I used Butterick 5880 (a retro pattern from 1951) for the bodice of this dress. This is the same bodice I used for my Happy Clover Dress, which I finally finished in 2017 as well. Both of these dresses have a different neckline than the original pattern. I’ve found that this is a great basic pattern for me. It fits well, I like the all-in-one-with-the-bodice sleeve, and different necklines work with it to change it up from one dress to the next!

The square neck inspiration for this dress came from a blog reader in 2017, who commented on my Happy Clover Dress post and suggested that a square neckline might be a nice vintage touch. I thought the idea made sense with the square corners of the books in this print and decided to give it a try!

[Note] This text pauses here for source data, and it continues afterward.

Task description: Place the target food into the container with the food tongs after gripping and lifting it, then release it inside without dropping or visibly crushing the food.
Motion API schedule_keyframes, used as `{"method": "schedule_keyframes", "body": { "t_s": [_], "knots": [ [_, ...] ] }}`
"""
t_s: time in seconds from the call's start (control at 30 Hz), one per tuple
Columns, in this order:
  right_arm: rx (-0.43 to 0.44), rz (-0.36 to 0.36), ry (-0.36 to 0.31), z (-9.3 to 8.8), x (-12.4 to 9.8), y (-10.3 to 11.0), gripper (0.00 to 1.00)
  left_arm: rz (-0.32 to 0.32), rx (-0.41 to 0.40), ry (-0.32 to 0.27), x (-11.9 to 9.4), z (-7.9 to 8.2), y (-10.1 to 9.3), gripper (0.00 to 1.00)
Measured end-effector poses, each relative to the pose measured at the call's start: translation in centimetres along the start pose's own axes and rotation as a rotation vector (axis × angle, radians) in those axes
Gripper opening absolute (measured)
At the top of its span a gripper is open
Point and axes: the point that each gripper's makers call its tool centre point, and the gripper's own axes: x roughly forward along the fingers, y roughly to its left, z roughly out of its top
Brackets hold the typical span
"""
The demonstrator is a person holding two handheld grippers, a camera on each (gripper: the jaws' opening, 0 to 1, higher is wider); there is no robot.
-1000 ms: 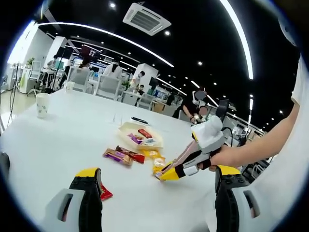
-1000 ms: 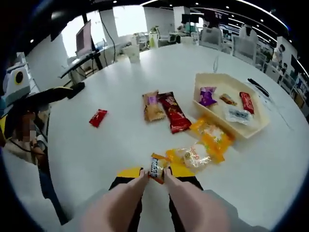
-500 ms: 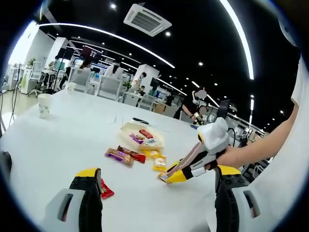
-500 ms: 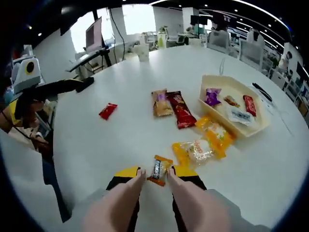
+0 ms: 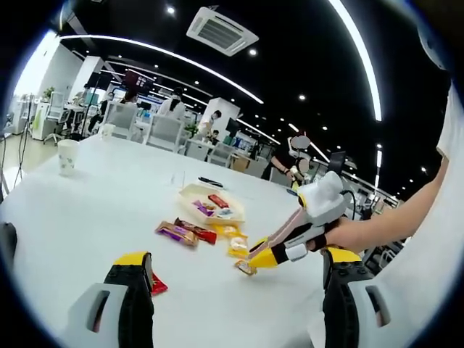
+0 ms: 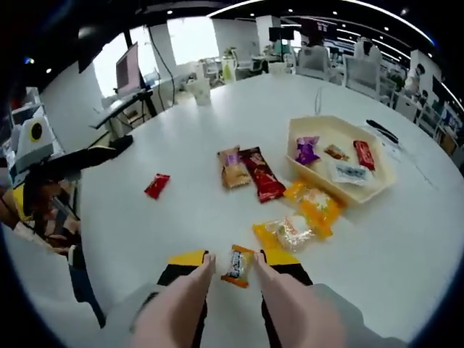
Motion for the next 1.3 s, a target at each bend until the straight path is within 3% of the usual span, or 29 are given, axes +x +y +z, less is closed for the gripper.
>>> {"method": "schedule_keyframes", "body": {
  "t_s": [0.23,0.4,0.63,0.77,1.0,1.07,1.2,1.3],
  "knots": [
    [0.040,-0.058,0.057,-1.3,1.5,-0.1,0.26,-0.004,0.008,0.007,0.0,0.1,0.0,0.98],
    [-0.026,-0.071,0.032,-1.2,1.4,-0.4,0.23,0.005,-0.003,0.010,-0.3,-0.3,0.5,0.98],
    [0.000,-0.067,0.026,-1.1,1.4,-1.0,0.19,-0.024,-0.001,0.035,0.7,-0.7,-0.1,0.98],
    [-0.060,-0.066,0.009,-1.2,1.3,-0.7,0.18,-0.036,-0.003,0.033,1.1,-0.6,-0.5,0.98],
    [-0.040,-0.070,0.002,-1.2,1.3,-0.9,0.17,-0.042,-0.003,0.037,1.1,-0.8,-0.6,0.98],
    [-0.026,-0.068,0.004,-1.1,1.3,-1.0,0.17,-0.041,-0.005,0.037,1.1,-0.8,-0.5,0.98],
    [0.138,-0.051,-0.006,-1.1,1.1,-1.4,0.17,-0.041,0.003,0.034,1.0,-0.3,-0.4,0.98],
    [0.119,-0.058,-0.007,-1.0,0.6,-1.7,0.17,-0.038,0.008,0.032,0.9,-0.1,-0.2,0.98]
  ]
}}
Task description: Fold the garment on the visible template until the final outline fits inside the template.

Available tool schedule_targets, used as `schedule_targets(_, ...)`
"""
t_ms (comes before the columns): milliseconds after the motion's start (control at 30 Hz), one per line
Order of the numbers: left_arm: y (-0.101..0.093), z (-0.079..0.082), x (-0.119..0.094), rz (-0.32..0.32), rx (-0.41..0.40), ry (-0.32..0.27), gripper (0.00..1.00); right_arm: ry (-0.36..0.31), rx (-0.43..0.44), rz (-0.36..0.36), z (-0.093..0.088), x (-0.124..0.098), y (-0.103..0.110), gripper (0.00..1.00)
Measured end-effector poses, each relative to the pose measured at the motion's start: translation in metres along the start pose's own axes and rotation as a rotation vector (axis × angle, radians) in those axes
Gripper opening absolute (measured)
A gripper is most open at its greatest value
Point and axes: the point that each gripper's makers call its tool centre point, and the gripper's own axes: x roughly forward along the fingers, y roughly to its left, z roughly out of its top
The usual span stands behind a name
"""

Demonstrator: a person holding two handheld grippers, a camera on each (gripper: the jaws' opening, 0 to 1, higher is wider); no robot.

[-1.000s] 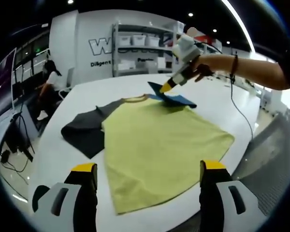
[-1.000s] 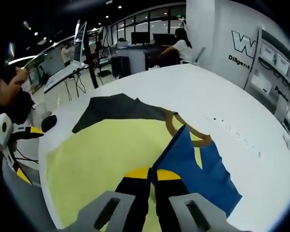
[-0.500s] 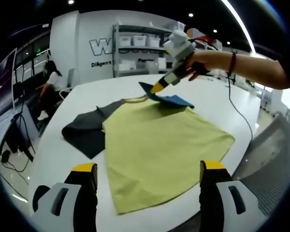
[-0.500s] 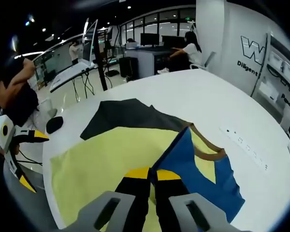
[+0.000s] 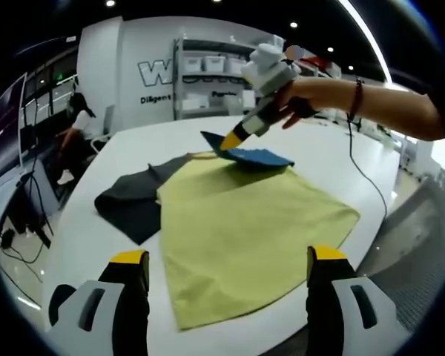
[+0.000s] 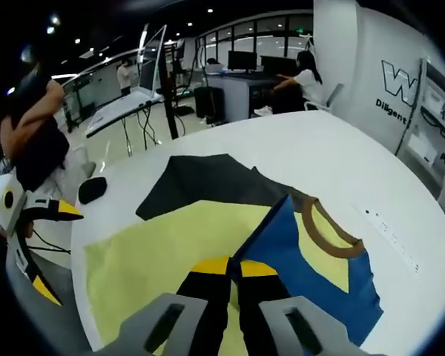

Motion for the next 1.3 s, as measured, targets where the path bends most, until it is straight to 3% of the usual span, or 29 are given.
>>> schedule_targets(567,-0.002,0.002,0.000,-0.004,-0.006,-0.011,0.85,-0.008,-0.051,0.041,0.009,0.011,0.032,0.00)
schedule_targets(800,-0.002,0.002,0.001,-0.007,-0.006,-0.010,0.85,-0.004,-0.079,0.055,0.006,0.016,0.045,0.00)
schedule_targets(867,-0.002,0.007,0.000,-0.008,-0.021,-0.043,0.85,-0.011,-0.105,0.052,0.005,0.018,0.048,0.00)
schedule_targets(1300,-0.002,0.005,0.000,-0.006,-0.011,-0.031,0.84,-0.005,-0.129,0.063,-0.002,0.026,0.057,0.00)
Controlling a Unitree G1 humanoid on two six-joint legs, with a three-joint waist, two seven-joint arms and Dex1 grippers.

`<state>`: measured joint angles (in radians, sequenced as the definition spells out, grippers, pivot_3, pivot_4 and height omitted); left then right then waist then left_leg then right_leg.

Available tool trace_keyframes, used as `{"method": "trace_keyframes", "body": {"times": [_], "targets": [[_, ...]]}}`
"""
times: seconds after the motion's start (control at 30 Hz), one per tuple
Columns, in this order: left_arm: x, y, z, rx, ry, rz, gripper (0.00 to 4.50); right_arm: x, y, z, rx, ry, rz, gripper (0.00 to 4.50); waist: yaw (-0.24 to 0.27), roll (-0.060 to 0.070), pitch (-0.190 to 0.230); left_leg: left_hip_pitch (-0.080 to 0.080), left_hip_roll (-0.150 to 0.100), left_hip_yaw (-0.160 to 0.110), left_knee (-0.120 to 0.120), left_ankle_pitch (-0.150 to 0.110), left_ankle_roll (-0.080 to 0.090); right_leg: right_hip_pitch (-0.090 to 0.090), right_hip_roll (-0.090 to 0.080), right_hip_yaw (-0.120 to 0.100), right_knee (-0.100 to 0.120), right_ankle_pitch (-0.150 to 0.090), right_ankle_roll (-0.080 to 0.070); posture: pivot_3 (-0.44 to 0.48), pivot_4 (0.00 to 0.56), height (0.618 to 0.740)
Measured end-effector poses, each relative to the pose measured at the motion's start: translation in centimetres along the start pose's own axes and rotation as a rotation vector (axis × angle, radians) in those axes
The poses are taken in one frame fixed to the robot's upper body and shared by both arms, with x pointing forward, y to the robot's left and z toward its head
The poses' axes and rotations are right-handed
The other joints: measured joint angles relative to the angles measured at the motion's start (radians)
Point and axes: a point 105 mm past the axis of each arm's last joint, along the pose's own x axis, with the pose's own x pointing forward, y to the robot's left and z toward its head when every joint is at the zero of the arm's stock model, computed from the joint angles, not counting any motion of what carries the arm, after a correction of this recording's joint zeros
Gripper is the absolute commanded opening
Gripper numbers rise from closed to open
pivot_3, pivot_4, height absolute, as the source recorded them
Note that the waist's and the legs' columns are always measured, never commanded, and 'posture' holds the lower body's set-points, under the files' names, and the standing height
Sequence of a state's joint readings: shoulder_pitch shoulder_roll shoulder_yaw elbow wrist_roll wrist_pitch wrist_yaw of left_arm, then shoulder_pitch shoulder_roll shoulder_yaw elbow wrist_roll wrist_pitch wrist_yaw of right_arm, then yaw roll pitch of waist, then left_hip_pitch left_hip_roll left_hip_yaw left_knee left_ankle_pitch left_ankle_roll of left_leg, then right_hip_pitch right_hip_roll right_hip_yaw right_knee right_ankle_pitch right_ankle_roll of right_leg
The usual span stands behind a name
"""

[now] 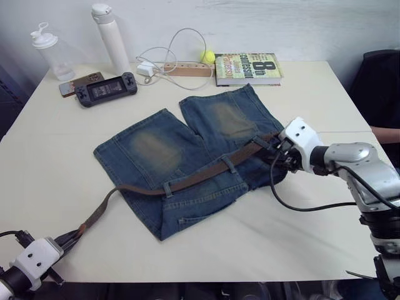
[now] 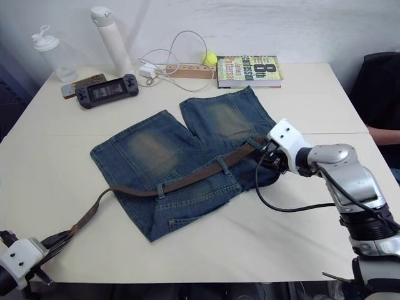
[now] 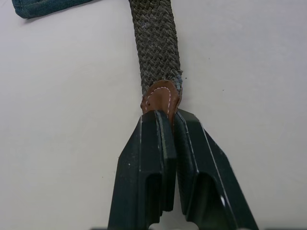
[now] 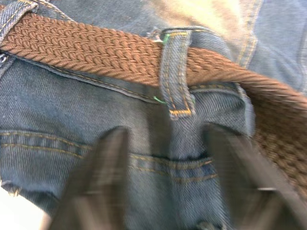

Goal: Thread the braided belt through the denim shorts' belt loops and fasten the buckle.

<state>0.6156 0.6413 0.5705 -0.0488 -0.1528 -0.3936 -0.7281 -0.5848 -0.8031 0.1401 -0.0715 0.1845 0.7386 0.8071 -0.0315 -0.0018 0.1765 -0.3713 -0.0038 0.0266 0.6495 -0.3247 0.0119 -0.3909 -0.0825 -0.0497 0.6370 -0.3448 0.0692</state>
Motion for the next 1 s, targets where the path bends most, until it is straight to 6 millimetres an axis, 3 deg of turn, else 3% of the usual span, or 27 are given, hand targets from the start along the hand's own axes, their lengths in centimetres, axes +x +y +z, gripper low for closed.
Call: {"method": "trace_keyframes", "body": {"times": [0.07,0.43,0.8,1.0], "targets": [[0.0,0.0,0.1,0.002,-0.001,0.003,0.0,0.6,-0.2,-0.7,-0.018,0.015,-0.01,0.02,0.001,0.0,0.0,0.0,0.0,0.0,0.0,0.0,0.0,0.0,0.0,0.0,0.0,0.0,0.0,0.0,0.15,0.735],[-0.4,-0.2,-0.1,-0.008,0.019,0.015,0.0,1.5,-2.7,-1.8,-0.199,0.029,-0.129,0.02,0.001,0.0,0.0,0.0,0.0,0.002,0.001,0.001,-0.001,0.0,0.0,0.001,0.001,0.0,0.0,0.0,0.15,0.735],[-2.5,-0.4,-1.6,0.002,0.08,0.013,0.0,0.5,-6.6,-1.8,-0.28,0.051,-0.261,0.02,0.001,0.0,0.0,0.0,0.0,0.005,0.002,0.0,-0.001,-0.001,0.0,0.001,0.001,0.0,0.0,0.0,0.15,0.735],[-4.2,-0.1,-3.0,-0.006,0.13,0.042,0.0,0.4,-6.9,-2.1,-0.268,0.062,-0.284,0.02,-0.001,0.0,0.0,0.001,0.0,0.006,0.002,0.0,0.0,-0.001,0.0,0.001,0.003,0.0,0.0,0.0,0.15,0.735]]}}
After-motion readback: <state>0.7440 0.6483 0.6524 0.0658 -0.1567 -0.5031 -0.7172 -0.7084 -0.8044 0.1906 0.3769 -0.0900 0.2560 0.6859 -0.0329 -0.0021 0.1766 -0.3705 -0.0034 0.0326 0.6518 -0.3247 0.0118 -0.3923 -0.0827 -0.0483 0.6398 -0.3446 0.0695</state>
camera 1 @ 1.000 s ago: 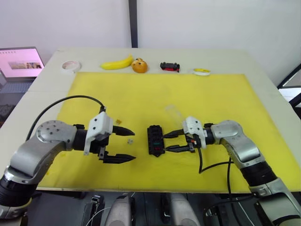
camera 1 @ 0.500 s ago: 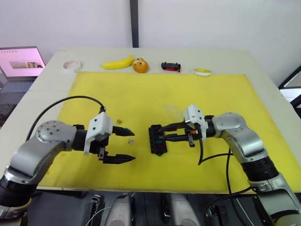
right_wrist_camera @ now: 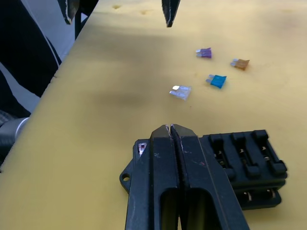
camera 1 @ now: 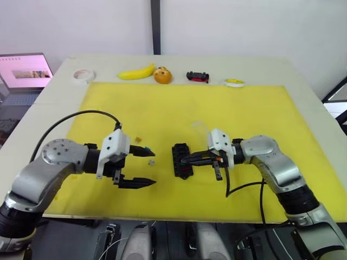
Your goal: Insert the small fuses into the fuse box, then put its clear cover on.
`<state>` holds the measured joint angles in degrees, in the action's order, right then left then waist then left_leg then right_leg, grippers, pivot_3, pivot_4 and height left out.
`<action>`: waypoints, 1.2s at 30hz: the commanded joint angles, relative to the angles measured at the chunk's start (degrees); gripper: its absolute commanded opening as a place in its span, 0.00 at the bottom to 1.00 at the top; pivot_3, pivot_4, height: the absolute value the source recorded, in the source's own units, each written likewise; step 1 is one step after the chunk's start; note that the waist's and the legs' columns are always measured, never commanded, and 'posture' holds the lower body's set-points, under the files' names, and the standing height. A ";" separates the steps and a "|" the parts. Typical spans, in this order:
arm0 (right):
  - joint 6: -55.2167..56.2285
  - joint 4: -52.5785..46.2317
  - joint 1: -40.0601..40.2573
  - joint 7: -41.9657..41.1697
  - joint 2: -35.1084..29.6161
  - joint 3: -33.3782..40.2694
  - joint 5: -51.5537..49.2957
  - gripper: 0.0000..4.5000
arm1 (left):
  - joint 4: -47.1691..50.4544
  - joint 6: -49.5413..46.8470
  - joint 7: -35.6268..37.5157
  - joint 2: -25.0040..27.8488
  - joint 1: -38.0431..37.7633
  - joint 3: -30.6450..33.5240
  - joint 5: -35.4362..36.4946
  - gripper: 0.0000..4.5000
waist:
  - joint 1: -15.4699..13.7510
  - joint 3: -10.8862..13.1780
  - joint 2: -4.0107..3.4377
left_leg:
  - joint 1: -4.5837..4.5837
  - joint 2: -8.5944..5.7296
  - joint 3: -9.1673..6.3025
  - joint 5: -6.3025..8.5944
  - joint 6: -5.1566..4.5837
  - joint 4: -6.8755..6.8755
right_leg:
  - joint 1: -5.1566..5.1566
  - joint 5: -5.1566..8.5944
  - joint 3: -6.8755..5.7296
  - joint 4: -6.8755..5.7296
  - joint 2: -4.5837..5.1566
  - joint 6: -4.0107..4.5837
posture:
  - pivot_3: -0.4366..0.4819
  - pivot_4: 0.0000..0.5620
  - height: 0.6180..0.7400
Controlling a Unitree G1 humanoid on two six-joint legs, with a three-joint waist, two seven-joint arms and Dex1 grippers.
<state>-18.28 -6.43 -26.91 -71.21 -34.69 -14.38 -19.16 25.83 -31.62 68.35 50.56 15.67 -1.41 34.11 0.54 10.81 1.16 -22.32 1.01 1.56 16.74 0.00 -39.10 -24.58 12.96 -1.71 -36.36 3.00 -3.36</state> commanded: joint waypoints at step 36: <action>-8.92 0.93 7.85 -6.18 -29.31 26.07 -7.85 0.64 | -10.25 -12.65 0.35 15.61 -21.12 31.04 1.57 1.00 | 0.17 0.08 -0.11 | -0.06 -0.06 0.14 0.01 -0.01 0.08 | -0.08 0.11 -0.05 0.16 0.23 0.15 | 0.48 0.27 0.98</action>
<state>-29.48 -7.43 -19.24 -76.21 -61.98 7.68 -27.83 17.27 -44.59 67.03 64.91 -3.98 24.40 36.77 0.71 10.89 1.05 -22.39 0.96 1.72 16.75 -0.01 -39.01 -24.69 13.07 -1.75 -36.20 3.23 -3.20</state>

As with the Happy Clover Dress, I did not use the Butterick skirt pattern, instead opting to create my own. My vintage inspired skirt is simply a tube that is 122″ in circumference, knife pleated to fit the waist size of the bodice. I carefully cut and seamed the panels to maximize my fabric use and have side seams as well as a center back seam. Part of the reason I had to maximize my fabric use was that I used up pretty much all of all 2.5 yards that I bought. In fact, I didn’t even have scraps big enough to make pockets out of after cutting out the bodice and skirt pieces! I used what I had and pieced the rest of my pocket bags with fabric left over from my 1860s Flower Basket Fancy Dress project. I had dyed the fabric a mottled brown, had only had small scraps left, and the look reminded me of book leather, so it seemed like a fitting thing to use.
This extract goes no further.